> What you will do:
In the records below, find the line that contains "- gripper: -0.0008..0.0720", then transcribe it and every later line exactly, stopping at the final line.

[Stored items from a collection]

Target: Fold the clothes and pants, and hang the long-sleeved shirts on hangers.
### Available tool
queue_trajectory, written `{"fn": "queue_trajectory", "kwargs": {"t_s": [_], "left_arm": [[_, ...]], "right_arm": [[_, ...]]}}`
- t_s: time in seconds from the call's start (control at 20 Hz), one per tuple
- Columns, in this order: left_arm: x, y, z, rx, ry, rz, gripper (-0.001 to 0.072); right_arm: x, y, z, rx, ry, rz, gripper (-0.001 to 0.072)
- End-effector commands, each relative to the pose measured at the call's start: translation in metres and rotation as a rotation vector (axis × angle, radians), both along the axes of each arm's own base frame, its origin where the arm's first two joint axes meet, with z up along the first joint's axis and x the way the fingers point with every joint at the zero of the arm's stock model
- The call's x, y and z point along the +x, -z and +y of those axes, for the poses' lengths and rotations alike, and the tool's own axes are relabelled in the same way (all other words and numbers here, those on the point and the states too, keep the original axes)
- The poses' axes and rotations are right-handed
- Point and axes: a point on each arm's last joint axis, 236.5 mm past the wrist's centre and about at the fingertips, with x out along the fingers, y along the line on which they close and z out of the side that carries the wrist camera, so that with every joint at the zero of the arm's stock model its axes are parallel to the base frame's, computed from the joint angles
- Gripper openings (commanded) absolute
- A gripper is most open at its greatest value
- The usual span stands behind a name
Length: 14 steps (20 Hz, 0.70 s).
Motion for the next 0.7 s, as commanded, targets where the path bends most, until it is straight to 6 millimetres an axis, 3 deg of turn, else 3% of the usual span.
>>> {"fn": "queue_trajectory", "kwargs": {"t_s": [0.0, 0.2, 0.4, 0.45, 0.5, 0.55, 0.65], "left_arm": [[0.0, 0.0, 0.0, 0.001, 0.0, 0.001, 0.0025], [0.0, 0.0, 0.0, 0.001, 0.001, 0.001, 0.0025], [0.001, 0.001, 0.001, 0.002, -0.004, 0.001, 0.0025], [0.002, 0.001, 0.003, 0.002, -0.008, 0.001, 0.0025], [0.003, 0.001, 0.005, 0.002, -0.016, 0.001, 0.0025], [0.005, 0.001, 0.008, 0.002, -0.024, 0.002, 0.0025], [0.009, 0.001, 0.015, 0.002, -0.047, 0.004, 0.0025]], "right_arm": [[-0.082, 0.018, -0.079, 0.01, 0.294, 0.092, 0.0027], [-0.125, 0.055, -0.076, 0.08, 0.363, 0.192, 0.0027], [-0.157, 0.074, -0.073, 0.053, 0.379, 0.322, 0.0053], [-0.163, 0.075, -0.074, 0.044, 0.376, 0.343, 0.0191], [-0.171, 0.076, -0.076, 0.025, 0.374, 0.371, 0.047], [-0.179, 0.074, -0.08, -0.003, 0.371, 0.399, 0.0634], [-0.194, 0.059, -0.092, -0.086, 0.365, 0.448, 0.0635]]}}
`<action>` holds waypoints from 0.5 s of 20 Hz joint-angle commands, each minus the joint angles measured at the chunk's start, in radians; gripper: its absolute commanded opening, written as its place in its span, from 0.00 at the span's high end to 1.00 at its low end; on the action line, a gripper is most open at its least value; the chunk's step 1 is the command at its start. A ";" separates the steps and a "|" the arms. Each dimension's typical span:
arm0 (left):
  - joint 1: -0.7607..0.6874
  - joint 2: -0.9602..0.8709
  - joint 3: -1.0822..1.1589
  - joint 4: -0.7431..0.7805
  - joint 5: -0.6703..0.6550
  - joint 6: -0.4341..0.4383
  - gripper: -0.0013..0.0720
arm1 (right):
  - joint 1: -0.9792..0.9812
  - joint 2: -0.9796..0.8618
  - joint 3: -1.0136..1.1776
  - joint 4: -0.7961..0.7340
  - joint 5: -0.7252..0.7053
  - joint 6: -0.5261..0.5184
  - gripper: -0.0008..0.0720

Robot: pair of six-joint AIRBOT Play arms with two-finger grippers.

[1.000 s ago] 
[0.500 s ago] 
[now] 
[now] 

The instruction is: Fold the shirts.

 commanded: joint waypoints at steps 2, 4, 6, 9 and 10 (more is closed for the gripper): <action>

> Result for this task:
  - gripper: -0.0008..0.0720

Robot: pair of six-joint AIRBOT Play arms with two-finger grippers.

[1.000 s ago] 
[0.500 s ago] 
[now] 
[now] 

The instruction is: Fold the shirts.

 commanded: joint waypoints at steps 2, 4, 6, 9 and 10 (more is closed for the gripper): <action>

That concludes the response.